Not an issue; a feature.  Server version is for servers, hence no desktop by default.  Really, you probably would've had an easier time just installing Desktop, then added the server apps you needed, if the machine is going to be both a desktop and server.  EIther way though...  I've never played with the server version, but I believe "sudo aptitude install ubuntu-desktop" should add at least the bare minimum you need for a GUI.

----------


## llcawthorne

> Wanted to install Gutsy on my new PC, but as nvidia 8800GT is not standard supported I could not install... Monitor stops giving a signal, blank screen, nothing happens... end of story.
> 
> I wait for a solution...


My 8800GT works great with the Hardy Heron beta.  I had a different video card when I used 7.10...  You might want to consider the beta, or just chilling 9 more days until Hardy is an official release.

----------


## Flewpastu

I installed 7.1 on an older Dell C600 laptop last night. I would say that the install was flawless with the exception of the Belkin F5D7010 wireless nic. After searching the forums I found a method that allowed me to install the restricted drivers off the Windows Driver Disk. This allowed me to access the internet with Firefox but for some reason the install and updates don't see the internet connection, so I've gotta figure that out.

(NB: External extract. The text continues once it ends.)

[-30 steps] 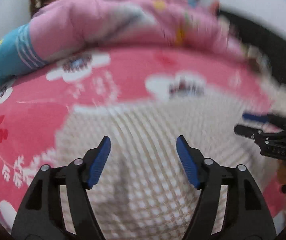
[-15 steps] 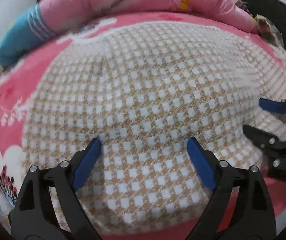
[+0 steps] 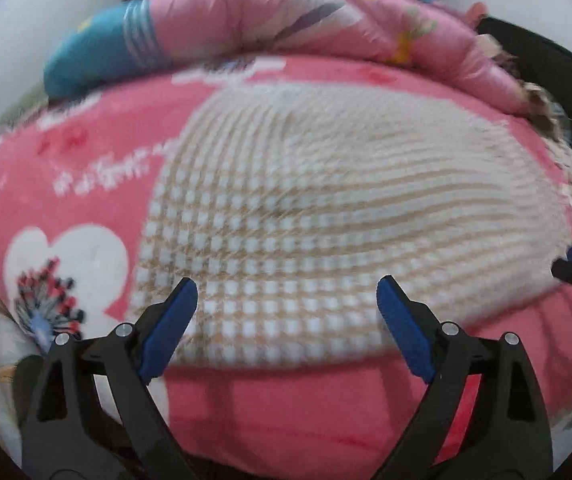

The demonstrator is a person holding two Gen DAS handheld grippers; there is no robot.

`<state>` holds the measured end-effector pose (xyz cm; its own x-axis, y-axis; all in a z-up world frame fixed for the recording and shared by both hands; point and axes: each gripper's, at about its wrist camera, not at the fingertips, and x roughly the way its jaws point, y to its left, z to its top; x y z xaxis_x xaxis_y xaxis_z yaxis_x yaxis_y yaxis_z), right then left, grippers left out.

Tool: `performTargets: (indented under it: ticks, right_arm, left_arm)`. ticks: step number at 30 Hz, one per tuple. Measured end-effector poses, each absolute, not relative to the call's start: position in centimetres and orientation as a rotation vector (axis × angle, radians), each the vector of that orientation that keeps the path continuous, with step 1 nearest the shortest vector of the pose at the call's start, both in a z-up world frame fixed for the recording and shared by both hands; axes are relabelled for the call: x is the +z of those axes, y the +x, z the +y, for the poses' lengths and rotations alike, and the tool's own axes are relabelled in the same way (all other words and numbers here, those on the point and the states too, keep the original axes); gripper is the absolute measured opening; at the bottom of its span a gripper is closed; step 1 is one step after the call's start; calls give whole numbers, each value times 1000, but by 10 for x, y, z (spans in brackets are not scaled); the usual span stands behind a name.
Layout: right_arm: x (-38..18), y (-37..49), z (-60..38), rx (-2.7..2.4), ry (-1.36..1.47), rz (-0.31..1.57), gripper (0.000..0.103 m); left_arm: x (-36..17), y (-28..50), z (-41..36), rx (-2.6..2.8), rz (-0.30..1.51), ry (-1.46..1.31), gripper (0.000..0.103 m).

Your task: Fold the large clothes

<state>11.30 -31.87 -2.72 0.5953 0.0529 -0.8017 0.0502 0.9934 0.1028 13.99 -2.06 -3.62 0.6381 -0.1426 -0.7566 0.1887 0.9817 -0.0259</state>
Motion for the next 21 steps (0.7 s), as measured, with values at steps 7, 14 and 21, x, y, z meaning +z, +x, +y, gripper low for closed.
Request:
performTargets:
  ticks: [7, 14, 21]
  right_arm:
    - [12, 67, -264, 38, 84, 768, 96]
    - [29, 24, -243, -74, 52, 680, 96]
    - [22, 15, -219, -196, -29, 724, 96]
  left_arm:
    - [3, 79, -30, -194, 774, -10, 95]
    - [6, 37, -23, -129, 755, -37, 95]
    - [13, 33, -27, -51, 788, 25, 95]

I must say this distro is very impressive. Years ago I tried different versions  and after determining that linux was still a "programmers" OS and not a users OS I'd uninstall. This version is ready for prime-time. I have the IS guys looking at this and they'll report back how we can utilize it in a corporate enviroment. 

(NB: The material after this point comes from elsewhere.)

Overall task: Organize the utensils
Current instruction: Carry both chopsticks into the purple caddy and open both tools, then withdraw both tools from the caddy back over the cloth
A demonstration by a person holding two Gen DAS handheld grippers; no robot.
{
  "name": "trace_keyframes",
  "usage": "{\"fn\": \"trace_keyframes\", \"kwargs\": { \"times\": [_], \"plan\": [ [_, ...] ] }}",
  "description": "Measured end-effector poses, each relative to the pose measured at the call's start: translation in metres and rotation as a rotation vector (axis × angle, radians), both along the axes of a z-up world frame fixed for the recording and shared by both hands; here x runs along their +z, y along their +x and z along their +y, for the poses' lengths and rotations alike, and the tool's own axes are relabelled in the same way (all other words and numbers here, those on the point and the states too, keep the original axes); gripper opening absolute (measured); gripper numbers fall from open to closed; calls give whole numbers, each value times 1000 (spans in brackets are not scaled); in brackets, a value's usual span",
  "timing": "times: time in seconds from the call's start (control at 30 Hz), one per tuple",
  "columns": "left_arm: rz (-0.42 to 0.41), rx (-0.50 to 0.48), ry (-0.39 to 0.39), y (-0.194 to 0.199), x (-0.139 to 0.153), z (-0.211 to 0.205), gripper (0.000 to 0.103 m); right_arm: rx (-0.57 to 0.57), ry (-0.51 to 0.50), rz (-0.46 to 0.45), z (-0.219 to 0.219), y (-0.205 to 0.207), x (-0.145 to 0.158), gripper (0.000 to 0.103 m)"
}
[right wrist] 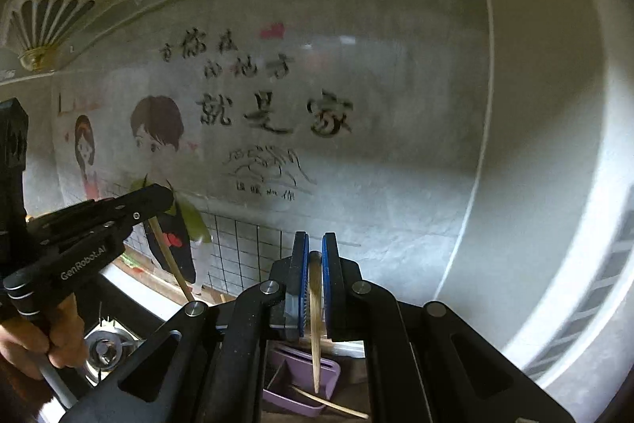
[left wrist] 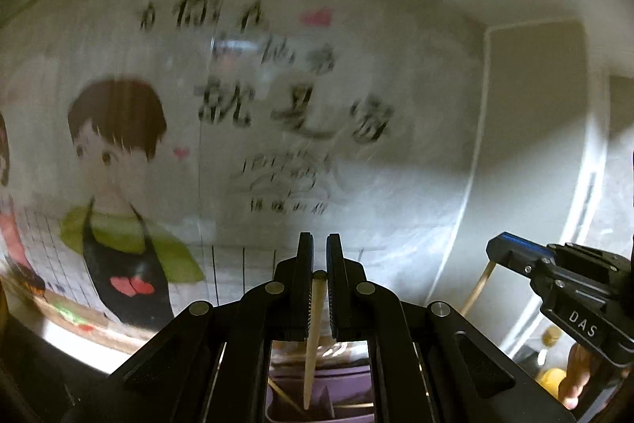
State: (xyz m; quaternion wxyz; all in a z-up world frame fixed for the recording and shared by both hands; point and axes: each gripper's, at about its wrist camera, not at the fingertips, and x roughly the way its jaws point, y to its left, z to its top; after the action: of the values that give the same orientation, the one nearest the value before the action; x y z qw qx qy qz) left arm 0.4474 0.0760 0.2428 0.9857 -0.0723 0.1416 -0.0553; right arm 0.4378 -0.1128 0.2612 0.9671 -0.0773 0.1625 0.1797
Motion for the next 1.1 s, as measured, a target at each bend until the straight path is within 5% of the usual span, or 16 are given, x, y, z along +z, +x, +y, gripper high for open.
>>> {"fn": "trace_keyframes", "kwargs": {
  "times": [0.37,0.67,0.87,0.97,1.1],
  "plan": [
    [168,32,-75,62,-97,16,6,-48,26,205,5,78,-101,5],
    [332,10,-94,82,-157,16,9,-55,-3,282,11,90,-147,5],
    [318,12,-110,73,-144,20,23,-62,-43,322,6,88,-151,11],
    [265,12,-111,55,-122,21,29,-81,-50,266,2,73,-137,27],
    [234,-4,-103,26,-100,21,33,-89,-65,194,-4,44,-115,31]
  ]
}}
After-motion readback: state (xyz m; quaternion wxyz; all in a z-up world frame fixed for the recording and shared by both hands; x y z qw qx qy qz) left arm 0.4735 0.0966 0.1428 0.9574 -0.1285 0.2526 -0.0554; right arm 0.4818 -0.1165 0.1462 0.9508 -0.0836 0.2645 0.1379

The IS manager was pretty impressed after I threw the disk in my Dell desktop and ran it from the cd. Everything ran perfect even detecting the Dell 5100cn printer. Dispite being a diehard MS shop the possibility of utilizing some of the older machines due to the lower overhead appeals to all of us.

Great Job

----------


## stalkier

I just installed Hardy on my laptop (Compaq V2000). I installed it via 7.10 disc and then forced an upgrade. After upgrade I enabled all drivers and then my WiFi (Broadcom) and graphics worked (ATI). I am running all effects enabled on Compiz. Some effects run slow. That is understandable considering it has integrated graphics (128MB) and a single core CPU (Sempron 1.6GHrz). Overall, it runs very nicely and I can't wait till it is out of Beta stage... Just a few more days.

----------


## watongared

I am new to linux, but the install went well, however, the Think Pad T23 with 512 mem seems to run quite slowly now, with a periodic freeze while browsing with Firefox. After  restart, it improves, but I am at a loss to figure it out. Improper configuration? Any ideas of what to check and how to do so? Thanks in advance.

----------


## tlknv

Hi All,
I would like to tell how I solved CD reading problem during the hardy ( beta ) installation which I believe can be applied to gusty as well. I tried to install hardy several times and each time I got message that CD has errors and can't be read. By the way CD test which I ran from live CD didn't find any errors. I burnt another CD and verified it with kprobe at another computer. It was very good. But unlucky my computer ( the computer I tried to install hardy in ) showed the same message. Then instead of installing ubuntu from the boot prompt I chose to boot ubuntu live CD desktop, run the terminal, executed "sudo hdparm -E 24 /dev/hdc" and ran the installation from the desktop. No more reading problem during the installation. I think that it would be nice if message about CD reading problem lead somehow to possible solutions like that.
Boris

----------


## clairegrrl

Newbie here...actually Claire.  I installed 7.1 on a Toshiba laptop, and everything went great.  I let it overwrite XP.  I'm really proud of myself.  I was able to do everything by myself so far.

Fingers crossed.

claire

----------


## brucenduane

Installed Gutsy Gibbon 7.10 on Toshiba Satellite A205-S5805 notebook

Intel Celeron Processor 540
80 Gig Hardisk  5400 rpm
2 Gig of Ram
CD/DVD+rw
15.4 diagonal screen
AR5006EG Atheros Wireless Controller
TI PCIxx12 Firewire (untested)
Intel 82801H HD Audio Controller

In ******* Vista I performed the de-fragment process twice
In the Gnome Partition manager I reduced the Vista partition to 40 Gig
Added two partitions
#3 primary  32 Gig Ext3 for Gutsy Gibbon
#4 primary  2 Gig Linux Swap

Needed to download compile and install    madwifi
$ sudo modprobe ath-pci
add the line "ath-pci" to the end of the file     /etc/modules 
to get the wireless to work.

I did the 117 secruity updates seperate from the application updates
no porblems withe installing the security updates

When I rebooted after installing the 217 application updates the system
came up with the Xfce4 user interface.   The first time I wiped the 
partition and installed Gutsy again.  24 hours later -due to slow internet
it started Xfce4 again.  I went into Synaptic package manager and 
purged anything that had "xfce" in the NAME and rebooted and Gnome
UI appeared.

Sound works, Flash works, wireless works w/ madwifi 
Addons for Firefox I use are CTC, Batchdownloader, FasterFox, Adblock Plus,

Gutsy detected my HP Photosmart C5280 as a C5200 when I plugged in the
USB cord.  Gutsy configured it and it was ready to use.  I started up
Xsane in the Apps->Graphics menu and it saw the C5200 scanner and
was ready to scan documents.  It all worked by my plugging in the USB cord.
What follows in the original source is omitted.